ECE2020 ePoster Presentations Reproductive and Developmental Endocrinology (37 abstracts)
Farhat Hached Hospital, Endocrinology, Sousse, Tunisia
Introduction: Leydig cell tumors (LCTs) are uncommon neoplasms arising from gonadal stroma, accounting for 1–3% of all testicular tumors in adults. The etiology of LCT remains unclear. About 25% of LCTs secrete predominantly estrogens, which produce gynecomastia.

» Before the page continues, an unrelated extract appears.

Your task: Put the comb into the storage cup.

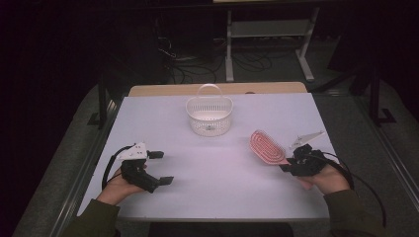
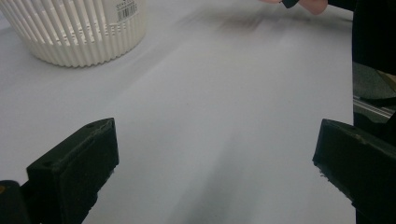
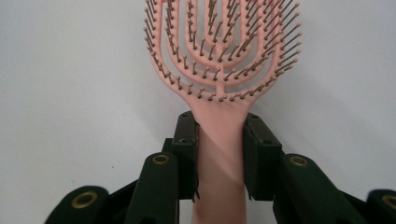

Observation: We report a case of a 53-year-old male patient who sought evaluation for bilateral gynecomastia. He had a long-term use of amitriptyline and benzodiazepine. The physical examination of the testicles was normal. A left testicular tumor was found on echographic analysis. The serum germ cell tumor markers showed no significant abnormalities. Radical left orchidectomy was performed by an inguinal approach. The anatomopathological study disclosed a LCT as the immunostaining showed that the tumor cells were positive for inhibin and calretinin. There were no cytological signs of malignancy or evidence of metastasis. Two years and a half after the surgery, the follow-up CT-scan did not reveal any local recurrence and distant metastases. Hormonal investigations showed moderately elevated estradiol level and low level of testosterone at 2.3 ng/ml, while tumor markers AFP and β-hCG were still negative. The gynecomastia persisted as well.
Conclusion: In the last few years, the incidence of LCTs seemed to increase well above the literature predictions. A hormonal study and scrotal ultrasound evaluation should be performed even in the absence of palpable testicular tumors. Complete recovery of both endocrine and exocrine testicular function is not guaranteed. This may be secondary to a slowly reversible (or irreversible) estrogen-induced damage to tubular and leydig cells.